Summary
Log File Formats

Summary works with logs from the following servers (and many others):

Apache
When set to produce NCSA Common or NCSA Combined format logs. Other log formats Apache might produce are supported if you configure Summary appropriately.
Apple Personal Web Server
Apple Share IP
Version 5.0 or higher.
Boulevard
Demon Internet
FileMaker Pro
Prior to Version 5 only brief format is supported.
iPlanet Web Server
Lotus Domino
When set to NCSA Common format or Extended Log File format only.
MacHTTP
Mac OS X Server
Microsoft IIS
Microsoft Personal Web Server for Macintosh
NCSA httpd
Netscape web servers
Including FastTrack, Commerce, and Enterprise.
O'Reilly WebSite Professional
OS X builtin web server
QuidProQuo
Rumpus
Version 1.2 or higher, earlier versions with some limitations.
Sun Java System Web Server
Web Server 4D
WebSTAR
Version 1.2.1 or higher.
WebTen
See the Apache comments.
WN
WU-FTP
Zeus
When set to produce NCSA Common or NCSA Combined format logs.
Others
Many others will work automatically. If they don't, see the user specified log formats section.

Summary will automatically recognize the following log formats:

Demon Internet native log format
MacHTTP
Microsoft IIS native format from version 3 or newer
NCSA Common, also called Common Log File Format
NCSA Combined, also called NCSA Extended
Netscape, also used by iPlanet and Sun Java System Web Server
O'Reilly WebSite Professional native format
WebSTAR, also used by several others: QuidProQuo, Web Server 4D, etc.
W3C Extended Log Format, also called ExLF. Support for the official, Microsoft, and WebSTAR variants.
WN Verbose
WU-FTP xferlog log format

Many servers can be configured to produce log files in several different formats. Additionally, you can sometimes configure which specific log fields appear. There is often a trade off between large log files with lots of information and smaller log files that don't tell you everything but actually fit on your hard disk. The following comments will help you choose between the different options, and tell you how to best configure your server for use with Summary.
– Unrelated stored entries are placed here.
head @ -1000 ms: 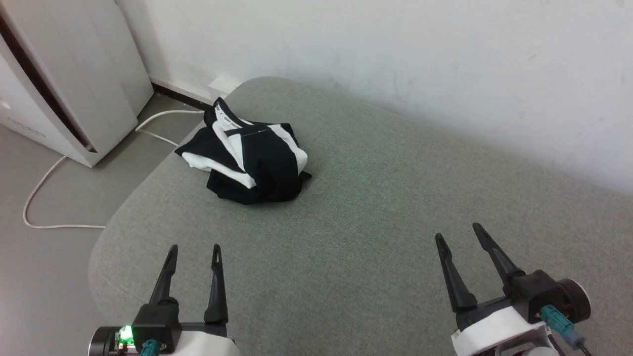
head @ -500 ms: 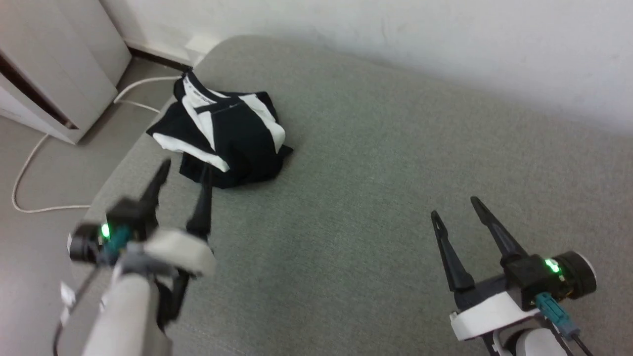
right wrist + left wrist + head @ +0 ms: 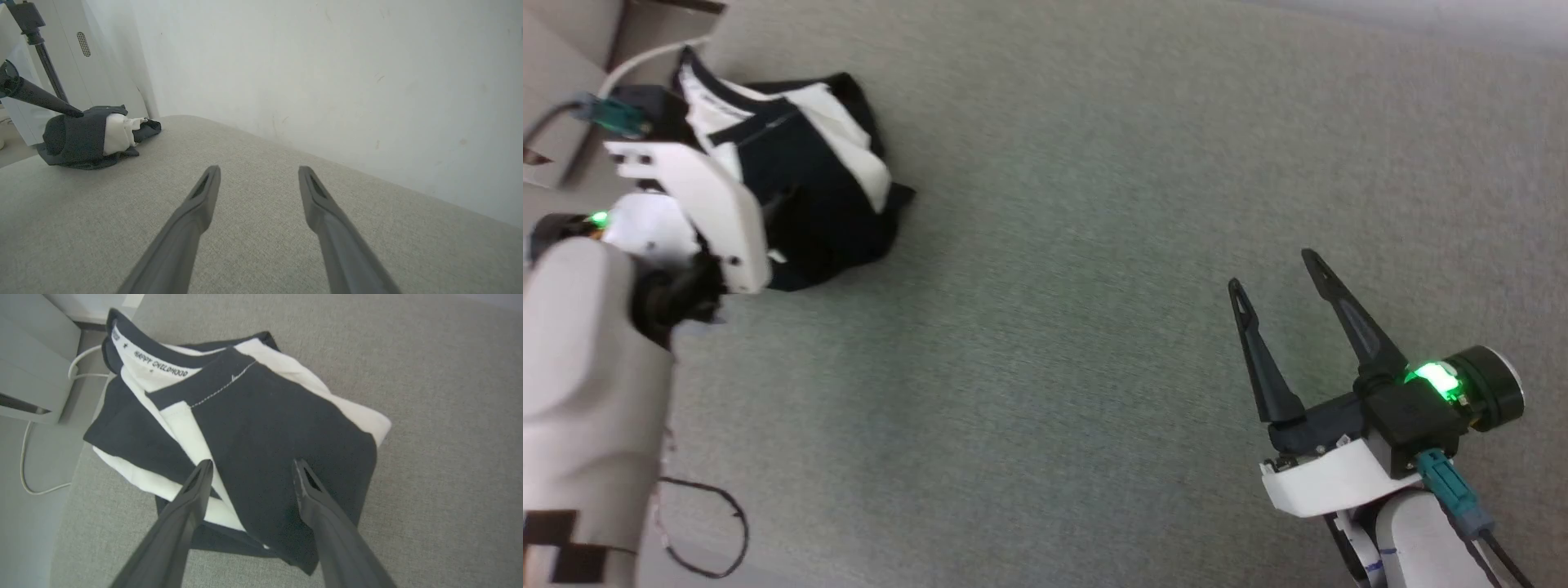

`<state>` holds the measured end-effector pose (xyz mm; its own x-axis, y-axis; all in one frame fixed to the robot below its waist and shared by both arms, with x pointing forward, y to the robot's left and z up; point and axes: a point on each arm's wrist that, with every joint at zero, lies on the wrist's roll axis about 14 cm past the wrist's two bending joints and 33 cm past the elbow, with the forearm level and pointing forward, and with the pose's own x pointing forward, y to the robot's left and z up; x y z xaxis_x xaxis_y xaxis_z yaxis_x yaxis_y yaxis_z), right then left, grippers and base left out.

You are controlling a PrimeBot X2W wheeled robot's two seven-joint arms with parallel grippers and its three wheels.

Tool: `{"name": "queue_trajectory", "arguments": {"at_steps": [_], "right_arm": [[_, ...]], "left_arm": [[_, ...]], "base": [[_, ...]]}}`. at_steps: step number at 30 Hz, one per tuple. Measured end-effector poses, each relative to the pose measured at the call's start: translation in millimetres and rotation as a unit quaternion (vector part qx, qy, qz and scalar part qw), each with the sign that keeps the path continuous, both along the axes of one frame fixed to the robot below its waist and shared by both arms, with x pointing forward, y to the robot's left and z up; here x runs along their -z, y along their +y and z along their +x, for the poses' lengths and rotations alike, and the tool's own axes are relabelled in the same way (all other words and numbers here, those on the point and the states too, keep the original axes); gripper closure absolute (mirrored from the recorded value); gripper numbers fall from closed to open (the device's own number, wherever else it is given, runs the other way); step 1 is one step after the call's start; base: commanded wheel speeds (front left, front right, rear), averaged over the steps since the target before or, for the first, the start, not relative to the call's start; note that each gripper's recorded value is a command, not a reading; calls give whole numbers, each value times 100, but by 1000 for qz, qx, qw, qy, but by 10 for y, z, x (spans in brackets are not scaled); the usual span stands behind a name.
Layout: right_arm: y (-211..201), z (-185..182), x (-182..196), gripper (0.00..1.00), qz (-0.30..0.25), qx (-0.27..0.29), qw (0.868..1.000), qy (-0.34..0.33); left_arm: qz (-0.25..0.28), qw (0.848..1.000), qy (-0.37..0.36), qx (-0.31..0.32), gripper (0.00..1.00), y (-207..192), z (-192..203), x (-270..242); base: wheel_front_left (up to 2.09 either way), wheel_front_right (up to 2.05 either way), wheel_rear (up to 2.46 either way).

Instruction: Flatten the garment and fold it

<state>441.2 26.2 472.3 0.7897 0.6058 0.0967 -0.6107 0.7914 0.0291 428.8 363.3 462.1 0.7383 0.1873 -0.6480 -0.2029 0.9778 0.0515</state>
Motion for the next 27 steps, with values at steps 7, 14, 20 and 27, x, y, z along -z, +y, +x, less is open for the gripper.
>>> {"name": "queue_trajectory", "arguments": {"at_steps": [7, 14, 20, 27], "right_arm": [[-213, 78, 264, 0, -10, 29, 999, 30], [-390, 87, 443, 0, -21, 51, 997, 53], [-414, 57, 394, 0, -23, 54, 997, 51], [-432, -16, 112, 0, -13, 57, 998, 27]], "left_arm": [[-65, 986, 151, -24, 0, 41, -111, 610], [-106, 980, 167, -32, 100, 5, -9, 786], [-105, 986, 124, -34, 100, 35, 63, 660], [-62, 995, -75, -21, 100, 201, 370, -242]], "base": [[0, 0, 0], [0, 0, 0], [0, 0, 0], [0, 0, 0]]}}
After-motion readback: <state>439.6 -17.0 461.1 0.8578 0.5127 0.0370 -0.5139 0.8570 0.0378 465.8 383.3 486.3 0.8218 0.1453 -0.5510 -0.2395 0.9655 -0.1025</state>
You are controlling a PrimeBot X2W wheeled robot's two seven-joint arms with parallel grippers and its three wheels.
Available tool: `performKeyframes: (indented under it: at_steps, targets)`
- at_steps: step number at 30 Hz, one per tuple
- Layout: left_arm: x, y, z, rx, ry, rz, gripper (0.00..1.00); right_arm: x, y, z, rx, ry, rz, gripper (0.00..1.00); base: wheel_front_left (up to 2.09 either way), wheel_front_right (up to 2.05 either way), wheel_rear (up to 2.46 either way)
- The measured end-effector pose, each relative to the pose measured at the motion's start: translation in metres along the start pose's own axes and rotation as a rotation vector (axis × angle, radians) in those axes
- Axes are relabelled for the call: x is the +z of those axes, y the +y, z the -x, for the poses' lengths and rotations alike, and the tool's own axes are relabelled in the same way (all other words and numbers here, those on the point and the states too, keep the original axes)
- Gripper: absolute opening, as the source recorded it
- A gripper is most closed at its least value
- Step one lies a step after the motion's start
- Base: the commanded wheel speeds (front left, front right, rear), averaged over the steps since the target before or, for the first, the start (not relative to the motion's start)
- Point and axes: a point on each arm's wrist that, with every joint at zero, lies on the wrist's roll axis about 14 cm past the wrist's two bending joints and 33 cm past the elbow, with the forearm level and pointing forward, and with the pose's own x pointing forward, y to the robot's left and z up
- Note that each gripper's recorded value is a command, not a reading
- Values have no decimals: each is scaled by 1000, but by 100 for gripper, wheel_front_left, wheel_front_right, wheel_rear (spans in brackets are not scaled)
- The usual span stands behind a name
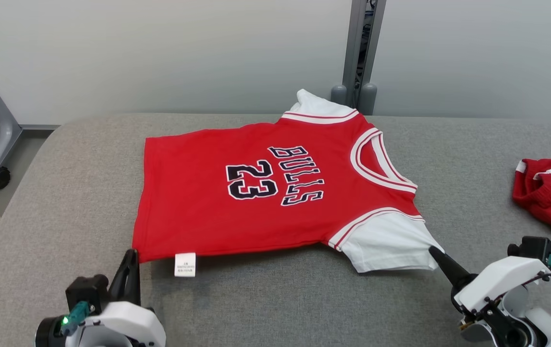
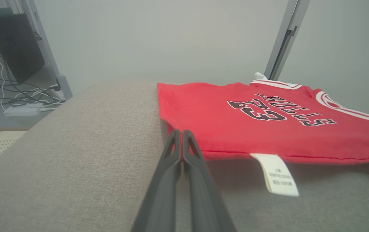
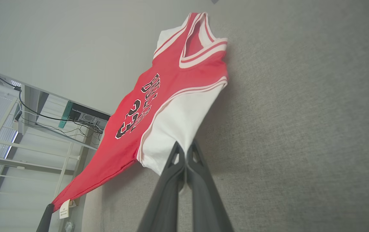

Comments on specific servers and log formats


AppleShare IP

AppleShare IP, version 5.0 and higher, writes a log file in WebSTAR format. The log file is stored in System Folder, Preferences, AppleshareIP Preferences, HTTP Logs, HTTP Log. The log format is not configurable and AppleShare does not log referrer or agent information so reports that depend on those fields will be blank.


Apache

Apache has a highly configurable log format which, unfortunately, is not self documenting. That means that Summary can not automatically determine the format of an Apache log file unless it is in one of the standard formats. The two most common formats used with Apache are NCSA Common and NCSA Combined. I highly recommend that you configure Apache to produce NCSA Combined format logs. The Apache configuration command for this format is:

LogFormat "%h %l %u %t \"%r\" %>s %b \"%{Referer}i\" \"%{User-agent}i\"" combined

When running multiple virtual domains with a single copy of Apache it is common practice to log each virtual domain into its own log file. This is important because NCSA Combined format logs don't contain the virtual domain name. It is impossible to determine which log entry goes with which virtual domain when using a single log file in NCSA Combined format with entries from multiple virtual domains. You can reconfigure Apache to put the virtual domain name in each log entry, but that makes the configuration process much more complex.


FileMaker Pro

Version 5 or newer produces logs in a standard format that Summary will recognize automatically. With older versions of FileMaker Pro, Summary can only read the web logs if they are in brief format. , To get Summary to read brief format, you will need to specify a "User log format definition" (entered on the Miscellaneous configuration page) of:

DATE-MDY TIME-12 HOST URI


Log-FM

Log-FM is not officially supported but you might want to try the following "User log format definition" (entered on the Miscellaneous configuration page):

DATE-MDY TIME-24 SKIP HOST URI BYTES SKIP AGENT METHOD SKIP SKIP REFERER TRAN-TIME-TICKS SKIP SKIP STATUS DOMAIN

Note that this must all be entered on a single line even though it probably appears as two lines above.


Microsoft IIS

IIS Versions 4.x and newer support Common Log Format, Microsoft Extended Format, and W3C Extended Format (ExLF). We recommend using the W3C ExLF format since that allows you to customize the tokens appearing in the log file. See the discussion of W3C ExLF for more information about the various tokens.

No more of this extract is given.